### [Recorded data]
■ ■ ■ ■ ■ ■ ■
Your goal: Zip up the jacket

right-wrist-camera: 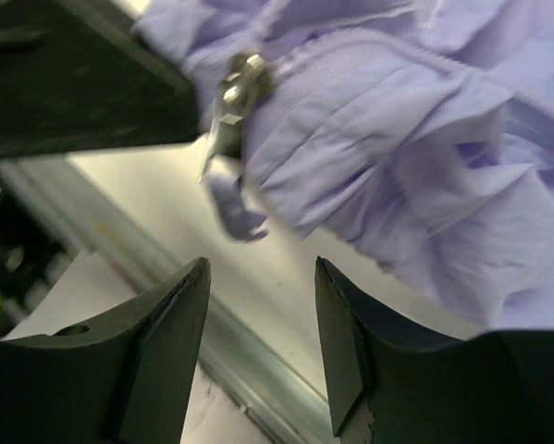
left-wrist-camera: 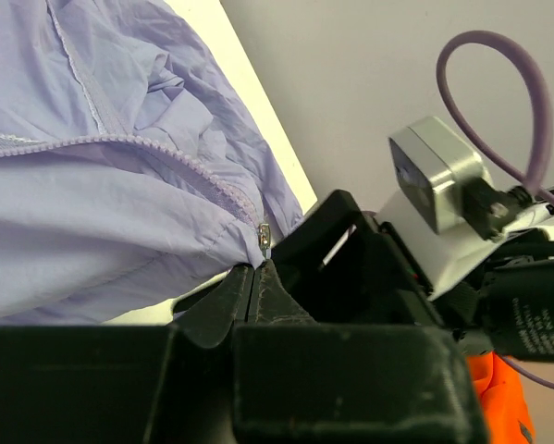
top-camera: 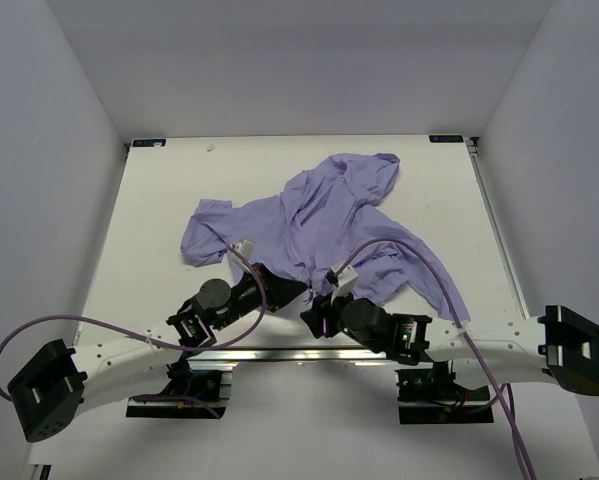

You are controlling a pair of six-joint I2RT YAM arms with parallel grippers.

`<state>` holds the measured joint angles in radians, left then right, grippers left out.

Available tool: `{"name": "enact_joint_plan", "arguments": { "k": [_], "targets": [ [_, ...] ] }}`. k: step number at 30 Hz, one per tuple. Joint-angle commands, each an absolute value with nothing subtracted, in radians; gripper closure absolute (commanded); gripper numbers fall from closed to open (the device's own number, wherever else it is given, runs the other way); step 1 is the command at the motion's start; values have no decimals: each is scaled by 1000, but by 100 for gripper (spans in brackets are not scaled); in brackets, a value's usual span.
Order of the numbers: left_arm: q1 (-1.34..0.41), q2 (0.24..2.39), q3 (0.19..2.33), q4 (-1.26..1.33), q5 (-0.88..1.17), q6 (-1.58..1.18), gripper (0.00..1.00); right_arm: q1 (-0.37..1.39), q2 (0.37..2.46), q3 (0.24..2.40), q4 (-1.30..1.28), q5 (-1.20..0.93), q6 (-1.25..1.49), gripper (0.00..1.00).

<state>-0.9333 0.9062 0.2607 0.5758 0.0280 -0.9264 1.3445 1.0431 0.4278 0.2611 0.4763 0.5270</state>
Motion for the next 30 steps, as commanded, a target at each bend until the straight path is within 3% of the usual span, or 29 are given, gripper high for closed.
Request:
{"name": "enact_joint_plan", "arguments": {
  "k": [1,11,14,15,18,30],
  "targets": [
    [-934,884,275,591,20,-936,100,1359,1091,503,324,650,580,45],
    [-934,893,267,603,28,-942,100,1361,1126,495,471,670,532,45],
    [-934,891,262,603,26,-942,100,1361,1126,505,473,680,528,69],
    [-934,891,264,600,23,-942,100,1361,1126,509,462,666,528,82],
    [-934,893,267,585,14,-940,100,1361,1112,526,405,631,543,100],
    [-934,894,307,439,34,-873,100,1304,1009,684,11,407,589,100]
  ]
}}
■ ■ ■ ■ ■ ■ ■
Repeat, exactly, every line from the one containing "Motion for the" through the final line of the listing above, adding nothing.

Motion for the next 30 steps, as commanded, a target at each bend until the straight path is within 3% of the usual span, or 29 are given, gripper high for closed.
Request:
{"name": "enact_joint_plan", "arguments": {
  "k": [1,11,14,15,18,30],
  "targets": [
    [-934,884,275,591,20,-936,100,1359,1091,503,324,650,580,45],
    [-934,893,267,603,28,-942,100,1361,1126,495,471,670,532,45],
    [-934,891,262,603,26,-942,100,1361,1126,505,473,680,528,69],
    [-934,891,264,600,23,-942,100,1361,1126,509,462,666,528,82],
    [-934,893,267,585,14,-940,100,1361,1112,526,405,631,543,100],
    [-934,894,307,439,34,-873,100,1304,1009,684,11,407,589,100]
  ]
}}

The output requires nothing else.